» Work task
The output should match, line for line, the records from the line containing "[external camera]" through the line containing "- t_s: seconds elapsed", with every picture left out.
+++ Records to use +++
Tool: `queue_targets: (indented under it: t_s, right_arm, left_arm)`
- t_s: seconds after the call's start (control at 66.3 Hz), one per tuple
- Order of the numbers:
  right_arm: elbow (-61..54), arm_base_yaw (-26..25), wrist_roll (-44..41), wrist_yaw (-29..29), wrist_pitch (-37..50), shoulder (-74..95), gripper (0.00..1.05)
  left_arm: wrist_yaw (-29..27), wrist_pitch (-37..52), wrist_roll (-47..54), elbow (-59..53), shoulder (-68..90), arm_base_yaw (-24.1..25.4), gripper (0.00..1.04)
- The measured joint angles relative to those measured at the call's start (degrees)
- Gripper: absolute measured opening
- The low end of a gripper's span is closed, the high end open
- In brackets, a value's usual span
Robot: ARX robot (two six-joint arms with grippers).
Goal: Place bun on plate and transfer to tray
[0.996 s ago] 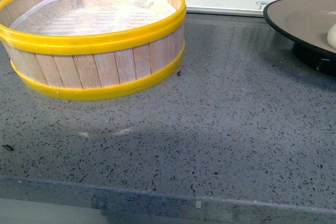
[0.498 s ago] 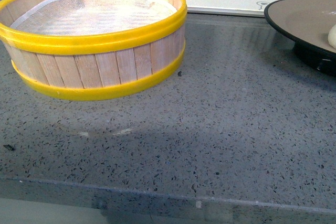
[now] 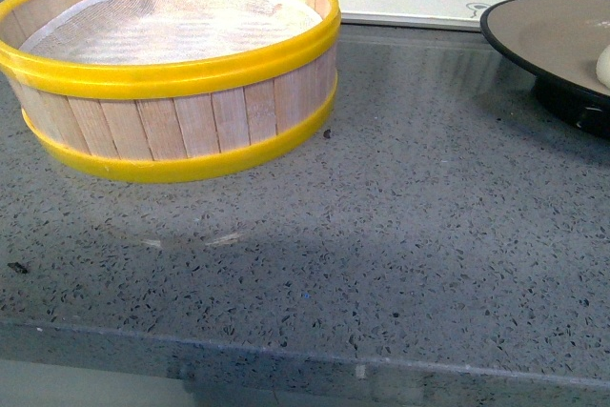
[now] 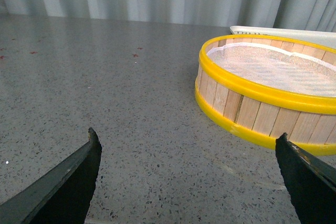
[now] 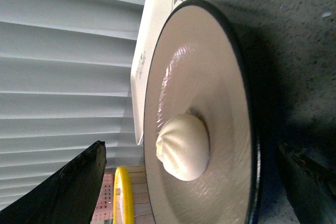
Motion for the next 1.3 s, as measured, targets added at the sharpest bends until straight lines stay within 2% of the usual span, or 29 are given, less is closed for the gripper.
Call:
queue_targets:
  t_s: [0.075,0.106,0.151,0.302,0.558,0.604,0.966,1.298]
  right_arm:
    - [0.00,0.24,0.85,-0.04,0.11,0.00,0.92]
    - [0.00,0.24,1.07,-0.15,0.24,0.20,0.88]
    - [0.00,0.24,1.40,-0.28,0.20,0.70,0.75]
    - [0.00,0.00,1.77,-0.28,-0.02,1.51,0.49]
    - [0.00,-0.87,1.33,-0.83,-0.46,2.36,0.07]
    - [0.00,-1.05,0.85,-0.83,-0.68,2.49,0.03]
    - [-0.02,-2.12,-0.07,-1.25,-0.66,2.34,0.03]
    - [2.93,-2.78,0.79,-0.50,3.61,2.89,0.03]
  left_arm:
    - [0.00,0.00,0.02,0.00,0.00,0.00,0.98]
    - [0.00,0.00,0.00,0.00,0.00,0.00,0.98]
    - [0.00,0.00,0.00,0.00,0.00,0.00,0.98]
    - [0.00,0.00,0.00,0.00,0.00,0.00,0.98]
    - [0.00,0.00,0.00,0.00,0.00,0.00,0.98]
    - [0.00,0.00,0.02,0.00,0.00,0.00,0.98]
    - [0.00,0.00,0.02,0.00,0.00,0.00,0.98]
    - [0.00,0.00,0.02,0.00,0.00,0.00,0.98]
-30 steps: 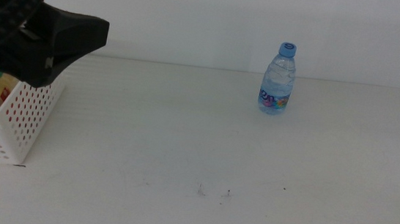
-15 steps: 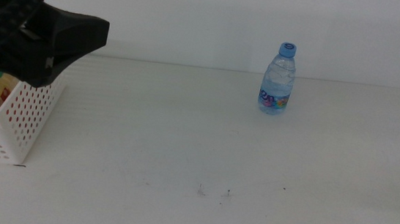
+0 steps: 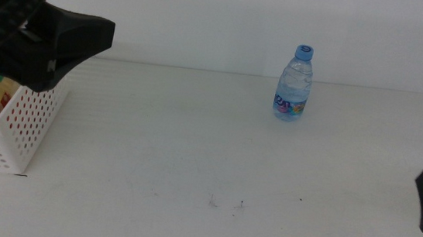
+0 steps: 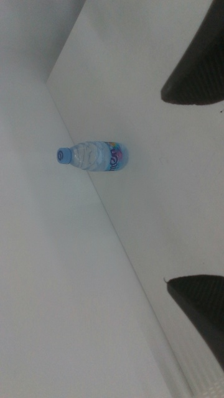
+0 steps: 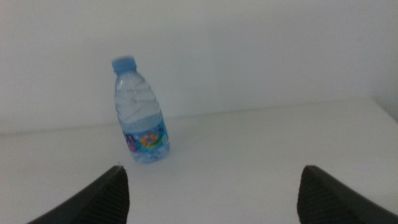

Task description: Use arms to grab the bottles and put them into the dustbin to the left of the table.

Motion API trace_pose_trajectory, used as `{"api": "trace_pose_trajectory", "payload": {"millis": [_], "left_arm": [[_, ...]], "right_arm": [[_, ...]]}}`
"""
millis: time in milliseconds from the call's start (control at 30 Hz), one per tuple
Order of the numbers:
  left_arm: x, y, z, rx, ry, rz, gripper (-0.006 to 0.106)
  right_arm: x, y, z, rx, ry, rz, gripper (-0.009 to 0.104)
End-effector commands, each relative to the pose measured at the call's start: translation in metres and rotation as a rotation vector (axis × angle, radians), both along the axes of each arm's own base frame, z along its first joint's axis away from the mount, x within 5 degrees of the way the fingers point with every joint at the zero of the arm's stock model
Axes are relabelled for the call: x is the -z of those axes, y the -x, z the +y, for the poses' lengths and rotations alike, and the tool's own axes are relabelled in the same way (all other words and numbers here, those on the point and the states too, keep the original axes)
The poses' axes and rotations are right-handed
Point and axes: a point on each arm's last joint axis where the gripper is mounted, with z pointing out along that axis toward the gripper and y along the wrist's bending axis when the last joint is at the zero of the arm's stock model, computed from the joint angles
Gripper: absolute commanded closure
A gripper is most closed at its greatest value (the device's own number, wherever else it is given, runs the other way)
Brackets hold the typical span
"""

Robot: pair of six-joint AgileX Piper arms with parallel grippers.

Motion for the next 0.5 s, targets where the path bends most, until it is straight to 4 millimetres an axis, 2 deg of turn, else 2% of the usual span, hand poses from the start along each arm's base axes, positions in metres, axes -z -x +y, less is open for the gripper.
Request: {"api": "trace_pose_trajectory", "payload": {"millis": [0, 133, 467], "left_arm": [[-0.003, 0.000, 0.000, -0.002, 0.007, -0.020, 0.007], [-0.003, 0.000, 0.000, -0.002, 0.007, -0.020, 0.007], [-0.003, 0.000, 0.000, -0.002, 0.007, -0.020, 0.007]], "right_arm": [[-0.003, -0.012, 0.002, -0.032, 0.030, -0.005, 0.005], [-0.006, -0.043, 0.012, -0.148, 0.098, 0.005, 0.005], [0.008, -0.127, 0.027, -0.345, 0.207, 0.030, 0.005]]}}
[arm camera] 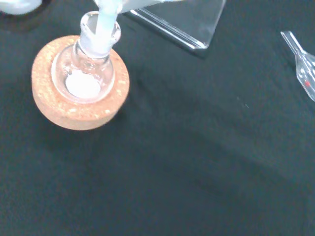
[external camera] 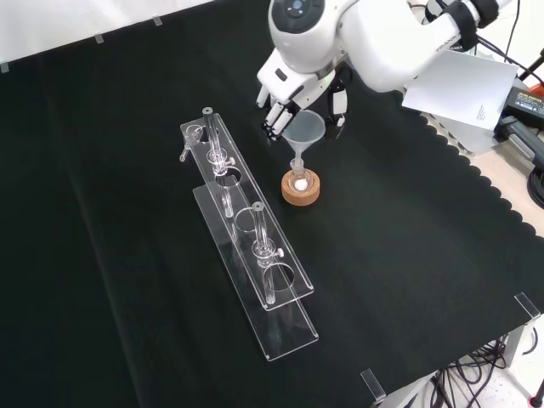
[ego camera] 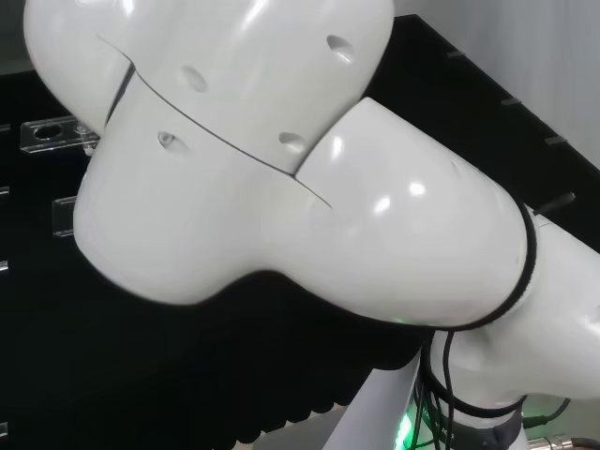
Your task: Remove the funnel from the round-bottom flask.
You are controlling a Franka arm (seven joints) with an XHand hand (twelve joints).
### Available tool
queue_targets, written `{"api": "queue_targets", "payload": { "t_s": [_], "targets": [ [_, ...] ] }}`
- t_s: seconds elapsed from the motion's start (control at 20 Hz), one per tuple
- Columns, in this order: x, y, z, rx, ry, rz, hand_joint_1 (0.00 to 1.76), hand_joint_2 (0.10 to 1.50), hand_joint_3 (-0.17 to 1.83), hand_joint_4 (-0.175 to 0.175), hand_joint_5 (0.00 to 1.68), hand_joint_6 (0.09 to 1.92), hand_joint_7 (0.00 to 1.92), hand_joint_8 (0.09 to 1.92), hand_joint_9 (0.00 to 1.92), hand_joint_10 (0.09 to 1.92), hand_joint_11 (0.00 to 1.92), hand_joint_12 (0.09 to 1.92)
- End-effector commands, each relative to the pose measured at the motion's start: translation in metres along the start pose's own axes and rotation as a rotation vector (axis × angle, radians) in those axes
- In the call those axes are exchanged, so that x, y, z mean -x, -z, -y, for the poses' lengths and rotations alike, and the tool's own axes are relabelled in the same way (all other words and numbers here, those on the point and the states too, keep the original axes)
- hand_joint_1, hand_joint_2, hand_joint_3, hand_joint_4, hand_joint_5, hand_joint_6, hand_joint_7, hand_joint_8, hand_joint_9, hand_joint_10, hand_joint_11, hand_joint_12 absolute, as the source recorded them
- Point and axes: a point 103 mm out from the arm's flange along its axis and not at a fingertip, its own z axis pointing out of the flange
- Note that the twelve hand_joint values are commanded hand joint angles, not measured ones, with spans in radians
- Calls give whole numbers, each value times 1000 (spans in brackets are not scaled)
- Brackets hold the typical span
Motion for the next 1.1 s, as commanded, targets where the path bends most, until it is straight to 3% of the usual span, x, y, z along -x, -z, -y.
{"api": "queue_targets", "payload": {
  "t_s": [0.05, 0.65, 1.1],
  "targets": [
    [19, 13, 14, -100, -26, 0, 786, 808, 514, 29, 891, 663, 941, 604, 1303, 296, 843, 1177],
    [39, 56, 58, -18, -77, -19, 777, 805, 517, 29, 885, 684, 931, 609, 1303, 288, 835, 1180],
    [57, 83, 78, 4, -131, -31, 771, 802, 518, 32, 891, 696, 926, 612, 1301, 284, 835, 1182]
  ]
}}
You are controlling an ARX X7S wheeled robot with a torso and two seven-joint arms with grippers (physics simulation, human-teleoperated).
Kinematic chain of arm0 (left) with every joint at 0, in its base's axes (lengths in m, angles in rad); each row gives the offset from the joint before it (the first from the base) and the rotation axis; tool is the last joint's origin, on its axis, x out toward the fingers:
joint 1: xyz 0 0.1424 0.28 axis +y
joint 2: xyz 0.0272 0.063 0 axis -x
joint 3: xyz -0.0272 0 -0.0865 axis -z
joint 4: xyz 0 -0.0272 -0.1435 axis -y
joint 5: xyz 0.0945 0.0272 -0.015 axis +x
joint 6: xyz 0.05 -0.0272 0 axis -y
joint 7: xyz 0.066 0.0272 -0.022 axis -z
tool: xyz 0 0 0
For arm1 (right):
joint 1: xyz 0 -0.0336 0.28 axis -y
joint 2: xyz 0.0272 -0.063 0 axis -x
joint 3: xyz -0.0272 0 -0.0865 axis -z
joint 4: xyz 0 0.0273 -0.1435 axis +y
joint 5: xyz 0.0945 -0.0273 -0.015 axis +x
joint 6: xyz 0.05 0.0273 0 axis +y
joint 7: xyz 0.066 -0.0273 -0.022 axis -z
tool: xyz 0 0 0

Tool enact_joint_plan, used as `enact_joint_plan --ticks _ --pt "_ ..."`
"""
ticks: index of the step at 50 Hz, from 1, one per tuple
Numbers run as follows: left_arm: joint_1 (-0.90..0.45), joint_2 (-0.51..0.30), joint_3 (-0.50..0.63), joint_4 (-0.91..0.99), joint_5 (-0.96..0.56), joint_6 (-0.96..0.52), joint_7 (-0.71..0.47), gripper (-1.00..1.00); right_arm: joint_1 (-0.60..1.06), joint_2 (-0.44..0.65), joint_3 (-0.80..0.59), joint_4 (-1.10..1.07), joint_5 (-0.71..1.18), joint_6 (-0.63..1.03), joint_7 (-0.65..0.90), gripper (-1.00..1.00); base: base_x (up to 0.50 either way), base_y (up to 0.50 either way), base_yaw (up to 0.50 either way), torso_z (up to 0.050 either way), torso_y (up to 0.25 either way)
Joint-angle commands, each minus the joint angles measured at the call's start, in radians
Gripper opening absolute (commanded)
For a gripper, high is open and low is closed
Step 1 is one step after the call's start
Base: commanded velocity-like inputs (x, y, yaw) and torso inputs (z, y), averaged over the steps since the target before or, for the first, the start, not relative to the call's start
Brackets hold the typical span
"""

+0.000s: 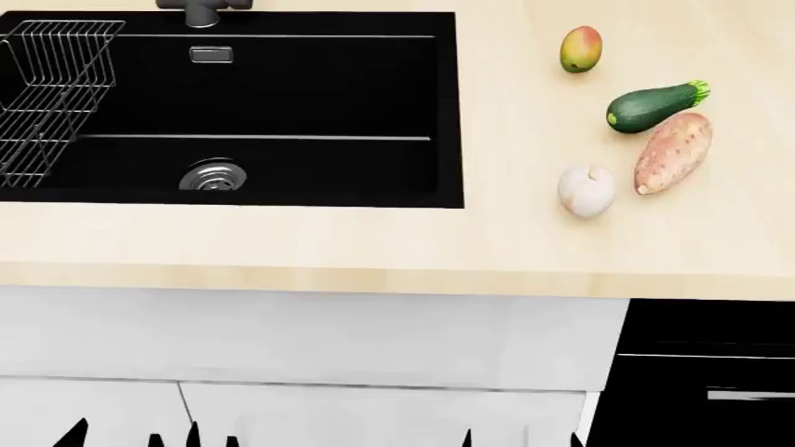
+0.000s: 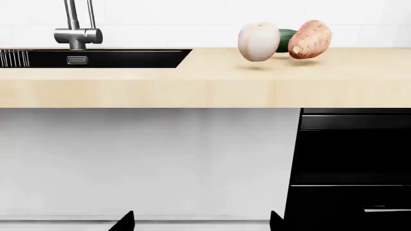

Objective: There is a mixed pile of frozen fruits and vegetables on the counter. Locate all the frozen vegetables and place the items in a bowl on the counter. Take all the frozen fruits and defrost them in a running sink.

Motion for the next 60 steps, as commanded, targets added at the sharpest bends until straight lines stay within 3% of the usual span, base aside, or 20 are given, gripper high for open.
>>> enact_joint_plan --ticks 1,38,60 --pt "0.005 -0.019 0.015 0.005 -0.018 -0.012 -0.014 1.0 -0.004 0.016 -0.026 0.0 0.015 0.001 0.013 1.0 0.0 0.0 0.0 0.0 0.0" --pt "0.002 -0.087 0.077 0.013 -0.065 -0.054 -0.106 1.0 0.003 0.08 -0.086 -0.004 0.104 0.029 0.093 1.0 0.01 -0.02 0.0 0.0 0.0" --pt "-0.002 -0.112 0.112 0.003 -0.071 -0.048 -0.135 1.0 0.002 0.099 -0.101 0.013 0.123 0.018 0.142 1.0 0.02 -0.43 0.0 0.0 0.0"
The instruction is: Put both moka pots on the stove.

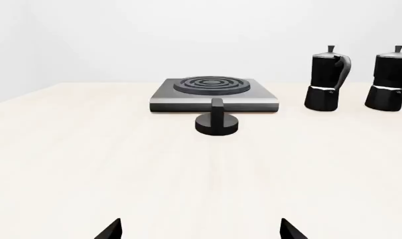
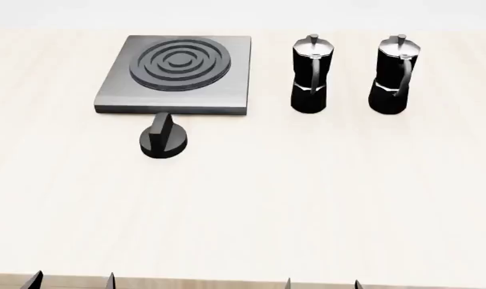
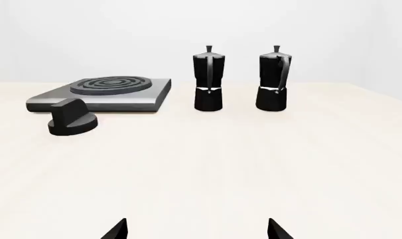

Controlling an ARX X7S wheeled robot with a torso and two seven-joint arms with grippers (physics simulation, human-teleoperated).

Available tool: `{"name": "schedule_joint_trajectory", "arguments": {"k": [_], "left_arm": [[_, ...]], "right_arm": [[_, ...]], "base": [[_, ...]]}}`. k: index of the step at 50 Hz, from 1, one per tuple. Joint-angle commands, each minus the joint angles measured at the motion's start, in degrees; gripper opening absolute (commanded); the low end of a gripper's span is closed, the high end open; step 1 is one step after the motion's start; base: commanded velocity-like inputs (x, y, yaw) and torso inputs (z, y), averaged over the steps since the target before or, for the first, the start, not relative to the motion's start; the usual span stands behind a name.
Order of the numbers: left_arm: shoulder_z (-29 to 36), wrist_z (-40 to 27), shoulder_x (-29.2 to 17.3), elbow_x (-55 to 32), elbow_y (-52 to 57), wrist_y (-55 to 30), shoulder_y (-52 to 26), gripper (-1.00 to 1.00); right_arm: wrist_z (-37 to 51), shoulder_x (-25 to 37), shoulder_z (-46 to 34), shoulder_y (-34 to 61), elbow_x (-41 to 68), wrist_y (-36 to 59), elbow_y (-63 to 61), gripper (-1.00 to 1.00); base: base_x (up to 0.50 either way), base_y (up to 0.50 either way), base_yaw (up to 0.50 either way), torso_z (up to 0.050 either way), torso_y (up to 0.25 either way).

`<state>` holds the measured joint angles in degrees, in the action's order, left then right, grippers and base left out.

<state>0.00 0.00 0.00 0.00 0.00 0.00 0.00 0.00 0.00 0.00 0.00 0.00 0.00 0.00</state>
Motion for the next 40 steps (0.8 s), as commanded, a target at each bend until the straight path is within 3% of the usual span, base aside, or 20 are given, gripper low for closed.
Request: {"name": "schedule_joint_trajectory", "arguments": {"k": [1,20,40], "left_arm": [[1.34,-1.34,-1.17,-1.16,0.47,-0.33,0.12,1.0],[3.94,-4.55,-3.78,-3.32,4.25,-1.17,1.23,1.0],[4.99,-6.18,-5.85,-6.3,19.88,-4.56,5.95,1.0]], "right_arm": [[1.27,1.03,-1.27,-0.07,1.03,0.17,-0.26,1.0],[4.22,3.71,-4.93,-2.01,3.14,2.33,-6.89,1.0],[6.82,6.32,-6.55,-7.46,4.15,8.73,-28.5,1.0]], "base": [[0.0,0.0,0.0,0.0,0.0],[0.0,0.0,0.0,0.0,0.0],[0.0,0.0,0.0,0.0,0.0]]}}
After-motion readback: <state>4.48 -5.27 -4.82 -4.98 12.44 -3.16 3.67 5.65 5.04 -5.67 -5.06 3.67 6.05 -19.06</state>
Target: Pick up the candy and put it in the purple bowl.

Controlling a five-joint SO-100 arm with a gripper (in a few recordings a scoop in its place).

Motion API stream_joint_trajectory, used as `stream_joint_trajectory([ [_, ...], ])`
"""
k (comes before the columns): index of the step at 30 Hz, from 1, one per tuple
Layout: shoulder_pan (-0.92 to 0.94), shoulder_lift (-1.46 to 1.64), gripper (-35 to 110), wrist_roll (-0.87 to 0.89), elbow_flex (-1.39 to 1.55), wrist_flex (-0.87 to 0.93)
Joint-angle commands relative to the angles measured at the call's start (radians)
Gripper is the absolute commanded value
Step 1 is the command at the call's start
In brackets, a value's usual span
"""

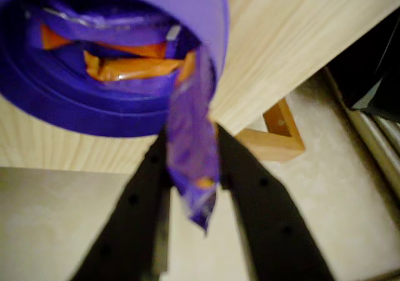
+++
» Response
[external camera] 
[ego camera] 
Your task: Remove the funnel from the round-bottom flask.
You are controlling a Franka arm (seven joints) with an XHand hand (twelve joints).
### Available tool
queue_targets, written `{"api": "queue_targets", "payload": { "t_s": [_], "targets": [ [_, ...] ] }}`
- t_s: seconds elapsed from the motion's start (control at 20 Hz), one per tuple

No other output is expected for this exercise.